How 'Animal Spirits' Wrecked the Housing Market
By GEORGE A. AKERLOF and ROBERT J. SHILLER

Real-estate markets are almost as volatile as stock markets. Prices of agricultural land, of commercial real estate, and of homes and condominiums have gone through a series of huge bubbles, as if people never learned from the previous ones.

Such events — in particular the recent housing bubble — are driven by what John Maynard Keynes called animal spirits, a naοve optimism at the intersection of overconfidence, corruption, storytelling, and money illusion (another Keynesian term, for views warped by currency's nominal value instead of its purchasing value).

For some reason, in the late 1990s and early 2000s, the idea that homes and apartments were spectacular investments gained a stronghold in the public imagination in the United States, and in many other countries as well. Not only did prices go up, but there was palpable excitement about real-estate investments.

It was the biggest home-price boom in U.S. history. It extended over nearly a decade, beginning in the late 1990s. Prices nearly doubled before the bust began, in 2006. While it lasted, this spectacular boom, mirrored in other countries, too, helped drive the entire world economy and its stock markets. In its wake, it has left the biggest real-estate crisis since the 1930s — the so-called subprime crisis — as well as a global financial crisis whose full dimensions have yet to be grasped.

What caused such a boom-and-bust event? What really drove people's thinking?
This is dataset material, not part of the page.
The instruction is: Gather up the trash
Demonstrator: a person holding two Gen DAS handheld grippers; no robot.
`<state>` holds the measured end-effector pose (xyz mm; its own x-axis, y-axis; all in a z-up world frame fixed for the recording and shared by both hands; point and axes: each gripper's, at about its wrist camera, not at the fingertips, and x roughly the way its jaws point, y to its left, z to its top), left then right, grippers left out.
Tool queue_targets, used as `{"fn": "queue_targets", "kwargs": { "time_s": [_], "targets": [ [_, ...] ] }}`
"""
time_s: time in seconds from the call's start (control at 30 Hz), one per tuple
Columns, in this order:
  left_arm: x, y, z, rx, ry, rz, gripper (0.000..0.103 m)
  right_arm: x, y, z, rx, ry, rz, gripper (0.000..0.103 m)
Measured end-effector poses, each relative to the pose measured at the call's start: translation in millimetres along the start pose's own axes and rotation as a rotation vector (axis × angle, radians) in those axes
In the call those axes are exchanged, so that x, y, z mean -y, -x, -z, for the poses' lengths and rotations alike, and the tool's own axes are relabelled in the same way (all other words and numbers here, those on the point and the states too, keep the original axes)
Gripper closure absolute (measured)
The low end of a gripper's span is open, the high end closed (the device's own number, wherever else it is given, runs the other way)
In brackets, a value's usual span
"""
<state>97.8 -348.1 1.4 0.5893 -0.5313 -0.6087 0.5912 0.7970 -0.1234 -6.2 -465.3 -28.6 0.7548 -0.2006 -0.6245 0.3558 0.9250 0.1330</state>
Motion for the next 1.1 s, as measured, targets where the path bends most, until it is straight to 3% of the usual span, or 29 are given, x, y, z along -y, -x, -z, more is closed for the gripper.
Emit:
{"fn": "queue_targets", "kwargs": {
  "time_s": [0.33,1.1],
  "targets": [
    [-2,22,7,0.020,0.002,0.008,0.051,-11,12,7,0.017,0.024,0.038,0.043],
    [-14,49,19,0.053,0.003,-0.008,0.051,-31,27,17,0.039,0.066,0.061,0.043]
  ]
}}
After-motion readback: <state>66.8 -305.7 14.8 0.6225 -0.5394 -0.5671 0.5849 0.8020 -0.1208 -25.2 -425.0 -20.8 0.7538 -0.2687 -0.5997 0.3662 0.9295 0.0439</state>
A good place to start is How a Second Home Can Be Your Best Investment, by Tom Kelly (a radio-show host) and John Tuccillo (former chief economist of the National Association of Realtors). It was published in 2004, when home prices were rising the fastest. The book explained:

"Look at it this way: If you think a house is good enough to live in, someone else will too, and they'll pay you for the privilege. The ownership of a real-estate investment, particularly property that you can personally enjoy — a vacation home, your retirement residence — is the most profitable investment within the reach of the average American."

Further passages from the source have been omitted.